In addition, da Silva et al state that there is a great deal of uncertainty about formation
of nitrosoamines and their emissions. Therefore, when using these tables caution
should be exercised. For example, with N-nitrosodiethanolamine (NDELA) listed in
Table 57, if ammonia emissions are 1 ppmv when using MEA solvent, then NDELA
emissions will be 0.5 ppb. If the emission level of ammonia drops to 0.2 ppm (due to
say process improvement) then NDELA emissions will reduce to 0.1 ppb. Similar
understanding should be used with other degradation products and solvents.
12. RANKING OF SOLVENTS
The amine solvents considered in this report are representative of primary (MEA,
AMP), secondary (PZ) and tertiary amines (MDEA). They exhibit a varied level of CO2
carrying capacity and reactivity to CO2. Whilst, it is easy to rank them in terms of their
capacity to carry CO2 or reactivity, in order to assess their environmental impact, they
should be ideally ranked for their potential to form and emit harmful compounds to
atmosphere, particularly when their usage for global mitigation of Greenhouse effect is
desired. This ranking should also consider the toxicity of the solvent degradation
products and their eventual fate in the environment. At present, there is no protocol or
weighting template available to CSIRO to account for all the parameters (tendency to
degrade, volatility of degradation products, toxicity of degradation products and fate of
these products in atmosphere) on a single basis. In such a situation, we know that the
compounds that have greatest health and environmental risk are the nitrosamines. The
risk for their formation is highest with secondary amines, lower with tertiary amines and
the lowest with primary amines. Based on this, one could rank the solvents from
greatest to lowest risk as:
103
PZ > MDEA > AMP = MEA
Another way to look at the solvents for their ranking is to consider the extent of
degradation to alkylamines, secondary amines (that may eventually form nitrosamines)
and volatile products. Therefore, in terms of degradation rates, the following ranking is
possible:
MEA > MDEA > PZ=AMP
Combining the above two rankings and giving more weight to the risk of nitrosamine
formation, the following ranking is likely:
PZ > MDEA > MEA > AMP
If we now superimpose on the above ranking the volatility of amines and consider that
most volatile amine will have maximum emissions in quantity for a worst case of
industrial accident then the following nominal ranking is obtained:
PZ > AMP > MEA > MDEA
Thus, the following generalisation can be derived for the above solvents:
a) Secondary amines have highest risk of nitrosamine formation, followed by
tertiary amines, while primary amines have the lowest risk of nitrosamine
formation.
b) All other things being equal, solvents with low vapour pressure are safer than
solvents with high vapour pressure.
c) All other things being equal, a more stable solvent that will resist degradation is
safer than a less stable one since the more stable solvent will have lower
emissions of degradation products.
13. CONCLUSIONS
Literature review of the laboratory studies, pilot plant scale experiments and public
domain technical information from various technology vendors on degradation of amino
solvents clearly indicates that in an industrial environment of post combustion CO2
capture, these solvents will most certainly undergo both oxidative and thermal
degradation. The extent of degradation and as a result, the type of degradation
products formed will, however, depend upon not only the structure of amine but also
the process operating conditions, such as the concentration of amine, its CO2 loading,
absorber reaction temperature, solvent regenerator temperature, content of oxygen,
SOX, NOX and particulate matter in flue gas, composition of particulate matter (Fe, Ni,
V, P, Cr, CO etc), catalytic effect of the material of construction of plant equipment
towards degradation etc. The plant operating practices, such as the process control
and how often a solvent is reclaimed, will also decide both the extent of solvent
degradation and type of degradation products formed.

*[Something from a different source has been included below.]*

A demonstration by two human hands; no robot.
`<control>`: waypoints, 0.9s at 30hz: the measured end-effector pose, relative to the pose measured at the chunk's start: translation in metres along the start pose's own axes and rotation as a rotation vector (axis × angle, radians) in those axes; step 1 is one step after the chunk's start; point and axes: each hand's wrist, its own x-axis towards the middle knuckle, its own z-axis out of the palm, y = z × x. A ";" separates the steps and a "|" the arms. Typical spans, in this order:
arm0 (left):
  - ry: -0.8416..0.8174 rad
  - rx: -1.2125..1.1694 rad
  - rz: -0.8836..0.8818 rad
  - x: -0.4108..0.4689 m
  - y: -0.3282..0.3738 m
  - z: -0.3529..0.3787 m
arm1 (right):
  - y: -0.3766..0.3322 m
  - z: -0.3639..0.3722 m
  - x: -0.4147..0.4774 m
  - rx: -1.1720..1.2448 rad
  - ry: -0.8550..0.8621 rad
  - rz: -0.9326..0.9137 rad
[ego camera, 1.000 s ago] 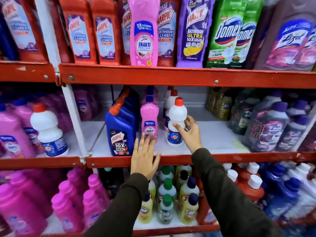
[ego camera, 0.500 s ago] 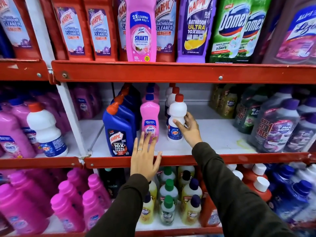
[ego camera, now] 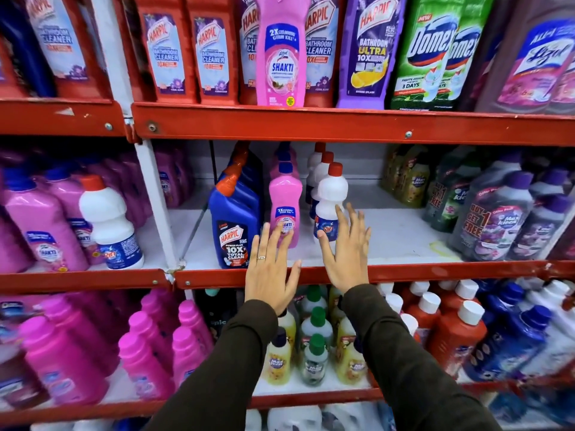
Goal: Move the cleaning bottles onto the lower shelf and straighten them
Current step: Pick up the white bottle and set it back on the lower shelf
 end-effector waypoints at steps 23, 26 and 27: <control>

In an industrial operating environment, potential degradation products of amine
solvents (combination of oxidative and thermal degradation) will be one or more of the
following:
104
Ammonia, primary amines / alkanolamines, secondary amines / alkanolamines, tertiary
amines / alkanolamines, aldehydes (formaldehyde, acetaldehyde), carboxylates,
amides, piperazines, piperazinones, oxazolidpnes, nitrosamines, imidazolidones, N,Ndistributed ureas and nitramines.

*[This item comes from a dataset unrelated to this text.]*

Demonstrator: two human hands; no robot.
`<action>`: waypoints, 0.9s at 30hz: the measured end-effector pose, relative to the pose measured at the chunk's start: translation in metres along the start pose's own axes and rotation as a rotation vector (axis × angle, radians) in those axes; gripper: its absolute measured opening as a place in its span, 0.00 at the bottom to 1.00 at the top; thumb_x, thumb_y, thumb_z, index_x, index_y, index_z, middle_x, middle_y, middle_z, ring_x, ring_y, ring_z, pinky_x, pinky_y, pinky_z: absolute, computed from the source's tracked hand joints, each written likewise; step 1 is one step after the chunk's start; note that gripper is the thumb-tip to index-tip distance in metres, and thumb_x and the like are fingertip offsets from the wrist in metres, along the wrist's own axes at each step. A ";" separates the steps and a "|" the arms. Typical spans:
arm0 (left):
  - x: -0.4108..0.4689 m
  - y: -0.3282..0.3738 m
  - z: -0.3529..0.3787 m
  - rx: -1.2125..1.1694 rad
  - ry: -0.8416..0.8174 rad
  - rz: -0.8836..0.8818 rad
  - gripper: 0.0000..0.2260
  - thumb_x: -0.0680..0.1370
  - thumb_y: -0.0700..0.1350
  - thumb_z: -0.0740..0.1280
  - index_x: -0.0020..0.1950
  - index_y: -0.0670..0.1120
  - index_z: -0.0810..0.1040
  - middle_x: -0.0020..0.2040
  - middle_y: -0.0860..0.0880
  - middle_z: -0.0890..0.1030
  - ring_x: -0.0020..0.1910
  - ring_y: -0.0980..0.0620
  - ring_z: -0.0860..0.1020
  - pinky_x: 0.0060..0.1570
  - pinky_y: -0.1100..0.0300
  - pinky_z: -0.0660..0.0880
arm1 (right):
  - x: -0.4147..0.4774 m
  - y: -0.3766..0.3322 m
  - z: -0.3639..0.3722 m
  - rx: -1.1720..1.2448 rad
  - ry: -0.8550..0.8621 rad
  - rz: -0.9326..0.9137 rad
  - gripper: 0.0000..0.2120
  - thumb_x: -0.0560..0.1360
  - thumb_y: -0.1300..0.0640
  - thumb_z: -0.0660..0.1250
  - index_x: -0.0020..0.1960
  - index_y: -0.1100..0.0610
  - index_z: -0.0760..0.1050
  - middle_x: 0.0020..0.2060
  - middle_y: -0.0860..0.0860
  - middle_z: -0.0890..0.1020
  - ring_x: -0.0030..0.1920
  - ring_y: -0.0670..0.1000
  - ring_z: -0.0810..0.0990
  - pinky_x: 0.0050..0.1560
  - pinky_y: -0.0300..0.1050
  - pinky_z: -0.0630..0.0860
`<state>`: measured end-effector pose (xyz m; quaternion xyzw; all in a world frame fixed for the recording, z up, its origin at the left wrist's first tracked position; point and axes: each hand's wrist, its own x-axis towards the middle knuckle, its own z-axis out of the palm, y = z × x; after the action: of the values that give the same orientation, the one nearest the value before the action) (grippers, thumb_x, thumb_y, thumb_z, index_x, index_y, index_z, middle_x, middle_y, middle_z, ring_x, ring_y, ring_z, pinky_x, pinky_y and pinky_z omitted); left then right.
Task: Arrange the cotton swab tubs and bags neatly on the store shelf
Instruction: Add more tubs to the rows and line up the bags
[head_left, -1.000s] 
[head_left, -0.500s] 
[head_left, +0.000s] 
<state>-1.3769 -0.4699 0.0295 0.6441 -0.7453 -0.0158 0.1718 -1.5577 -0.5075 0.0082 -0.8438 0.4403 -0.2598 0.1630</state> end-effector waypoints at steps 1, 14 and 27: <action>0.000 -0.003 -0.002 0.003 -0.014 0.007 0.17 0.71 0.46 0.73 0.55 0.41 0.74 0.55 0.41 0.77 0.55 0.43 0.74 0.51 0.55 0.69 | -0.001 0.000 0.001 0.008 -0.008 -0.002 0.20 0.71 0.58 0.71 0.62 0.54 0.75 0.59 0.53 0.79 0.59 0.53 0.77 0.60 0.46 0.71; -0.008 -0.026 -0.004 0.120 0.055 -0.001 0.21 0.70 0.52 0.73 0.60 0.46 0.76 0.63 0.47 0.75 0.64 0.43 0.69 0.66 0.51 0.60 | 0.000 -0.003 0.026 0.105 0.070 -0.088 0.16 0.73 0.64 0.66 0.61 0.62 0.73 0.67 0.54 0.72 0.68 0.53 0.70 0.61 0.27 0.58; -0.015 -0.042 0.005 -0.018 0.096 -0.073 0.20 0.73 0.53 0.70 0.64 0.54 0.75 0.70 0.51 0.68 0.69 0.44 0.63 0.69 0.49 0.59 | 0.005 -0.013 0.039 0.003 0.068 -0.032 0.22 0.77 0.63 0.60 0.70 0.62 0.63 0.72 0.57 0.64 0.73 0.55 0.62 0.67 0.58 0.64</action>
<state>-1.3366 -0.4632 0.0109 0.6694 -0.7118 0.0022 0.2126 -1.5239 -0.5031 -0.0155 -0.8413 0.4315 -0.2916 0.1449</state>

Exact chemical structure of these degradation products depends upon the chemical
structure of parent amine and the degradation reaction pathways it has followed.
The above list is by no means complete or entirely accurate since characterisation of
the degradation products is still ongoing internationally among various research groups
both at the laboratory and pilot plant scales. There are also differences in identification
of degradation products among various research groups due to either the differences in
analytical techniques employed or the kinetic and mass transfer limitations during
degradation have forced open different degradation pathways and formed different
products. Unfortunately, both the characterisation and quantification of degradation
products carried out in the laboratory environment are not entirely applicable to the
operating plant situation because the process environment and scale factors of
industrial plant are not duplicable or transferable at the laboratory scale. This is
evident, for example, between the findings of laboratory studies by Rochelle group at
University of Texas and the results of both ITC and Boundary Dam pilot plant results
from University of Regina. A similar conclusion could be drawn by comparing results of
pilot plant campaigns by various research groups.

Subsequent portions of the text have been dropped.